А пути строения образа… О них глубже многих высказался в разговоре со мной Осип Мандельштам – с его идеей о знаке радикала. Но об этом рассказано будет ниже.

Поэт и поэтесса

«Стойло Пегаса». Двадцать первый год. Лето в разгаре. То жаркое грозное лето, завершившееся великим голодом в Поволжье.

– Вот вы куда запрятались! – слышу я голос Есенина.

Он нашел меня в этой большой комнате за кухней. Сижу и проверяю, хорошо ли помню новые свои стихи, которые сегодня собираюсь прочесть с эстрады.

Есенин покосился на высокую кровать под лоскутным одеялом, бросает с сердцем:

– Сколько раз просил, чтобы выбросили эту мерзость! Как горох об стену…

И, сразу подобрев, вновь повернулся ко мне. Со смехом:

– Оказывается, наши виолончелист и таперша – муж и жена! Смешно, правда? Музыкант женат на музыкантше!

И, словно прикинув что-то в уме, добавляет:

– …Поэт женат на поэтессе. Смешно!

– Разве? Роберт Броунинг (так у нас тогда произносили имя великого английского поэта) был женат на поэтессе Элизабет Баррет. Она в ту пору была знаменита, а он только еще тянулся к славе. Впрочем, Гумилева раздражало, что его Аннушка «тоже пишет стихи». На том они с Ахматовой и разошлись.

Я поражена неожиданным этим открытием: неужели Есенин примеривается к мысли о женитьбе на мне? Чушь! Для брака я слишком неуживчива.

Это было в полосу нашего очередного «разрыва»: очередной и неожиданный шаг к примирению.

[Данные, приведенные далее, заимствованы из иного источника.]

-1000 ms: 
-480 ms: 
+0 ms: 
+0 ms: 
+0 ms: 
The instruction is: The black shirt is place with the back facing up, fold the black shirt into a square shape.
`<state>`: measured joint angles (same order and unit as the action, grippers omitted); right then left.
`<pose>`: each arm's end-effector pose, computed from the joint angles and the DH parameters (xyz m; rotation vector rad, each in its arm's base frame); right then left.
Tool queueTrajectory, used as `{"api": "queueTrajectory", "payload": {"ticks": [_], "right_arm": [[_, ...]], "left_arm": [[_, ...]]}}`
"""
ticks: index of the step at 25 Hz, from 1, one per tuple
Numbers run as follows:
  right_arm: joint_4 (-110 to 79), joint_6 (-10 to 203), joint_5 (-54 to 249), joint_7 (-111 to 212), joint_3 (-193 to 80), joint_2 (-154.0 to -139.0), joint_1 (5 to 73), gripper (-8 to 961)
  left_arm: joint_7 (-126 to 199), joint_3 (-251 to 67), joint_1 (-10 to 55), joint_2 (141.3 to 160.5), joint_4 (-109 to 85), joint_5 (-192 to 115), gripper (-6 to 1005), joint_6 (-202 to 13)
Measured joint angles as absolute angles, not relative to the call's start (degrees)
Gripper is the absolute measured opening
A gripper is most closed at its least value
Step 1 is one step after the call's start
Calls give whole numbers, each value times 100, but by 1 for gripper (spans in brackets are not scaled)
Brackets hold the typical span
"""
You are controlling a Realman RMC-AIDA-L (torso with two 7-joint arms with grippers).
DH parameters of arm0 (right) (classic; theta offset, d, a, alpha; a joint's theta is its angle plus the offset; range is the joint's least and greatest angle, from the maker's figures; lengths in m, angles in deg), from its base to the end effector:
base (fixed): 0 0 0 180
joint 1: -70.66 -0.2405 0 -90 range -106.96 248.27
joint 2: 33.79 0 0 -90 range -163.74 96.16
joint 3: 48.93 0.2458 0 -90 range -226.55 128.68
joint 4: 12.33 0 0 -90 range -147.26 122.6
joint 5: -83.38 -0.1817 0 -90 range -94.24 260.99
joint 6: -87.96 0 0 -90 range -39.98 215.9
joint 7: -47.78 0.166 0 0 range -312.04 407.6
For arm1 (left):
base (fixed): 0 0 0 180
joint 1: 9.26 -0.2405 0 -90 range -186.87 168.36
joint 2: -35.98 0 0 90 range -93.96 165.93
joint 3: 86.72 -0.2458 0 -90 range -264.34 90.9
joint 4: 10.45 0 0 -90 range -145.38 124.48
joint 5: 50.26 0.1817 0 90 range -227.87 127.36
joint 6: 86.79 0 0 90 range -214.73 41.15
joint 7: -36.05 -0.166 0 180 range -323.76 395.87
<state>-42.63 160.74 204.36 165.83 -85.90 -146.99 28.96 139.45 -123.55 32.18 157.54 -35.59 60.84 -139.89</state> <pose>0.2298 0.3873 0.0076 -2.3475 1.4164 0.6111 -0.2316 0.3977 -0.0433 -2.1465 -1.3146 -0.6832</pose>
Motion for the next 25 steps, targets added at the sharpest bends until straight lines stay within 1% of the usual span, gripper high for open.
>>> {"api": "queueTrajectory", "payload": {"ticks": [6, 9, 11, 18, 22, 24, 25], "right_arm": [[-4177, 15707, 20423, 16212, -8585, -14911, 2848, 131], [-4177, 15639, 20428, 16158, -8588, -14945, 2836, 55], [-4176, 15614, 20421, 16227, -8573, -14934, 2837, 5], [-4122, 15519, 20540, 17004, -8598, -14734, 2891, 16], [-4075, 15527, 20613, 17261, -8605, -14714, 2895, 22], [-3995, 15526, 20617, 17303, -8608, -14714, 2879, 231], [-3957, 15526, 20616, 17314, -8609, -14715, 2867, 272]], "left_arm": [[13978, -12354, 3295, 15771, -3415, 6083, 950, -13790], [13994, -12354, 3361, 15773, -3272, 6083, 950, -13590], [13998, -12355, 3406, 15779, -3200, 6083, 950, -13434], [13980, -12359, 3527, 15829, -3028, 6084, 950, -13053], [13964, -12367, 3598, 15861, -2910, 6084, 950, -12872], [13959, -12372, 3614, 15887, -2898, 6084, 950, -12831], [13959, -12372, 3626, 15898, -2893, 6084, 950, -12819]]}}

А через несколько дней здесь же, за кухней, Сергей вдруг сказал мне – без видимой связи с темой разговора:

– Вам нужно, чтобы я вас через всю жизнь пронес – как Лауру!

Бог ты мой, как Лауру! Я, кажется, согласилась бы на самое короткое, но полное счастье – без вечного нарочитого мучительства. И с обиды, что ли, не спешу ухватиться за этот его своеобразный подступ к примирению в нашей изрядно затянувшейся размолвке.

Так оно шло у нас всегда: повод к ссоре выискиваю я, первый шаг к миру делает Сергей (ему проще, знает: сколько бы я ни ерепенилась, я люблю неизбывно…).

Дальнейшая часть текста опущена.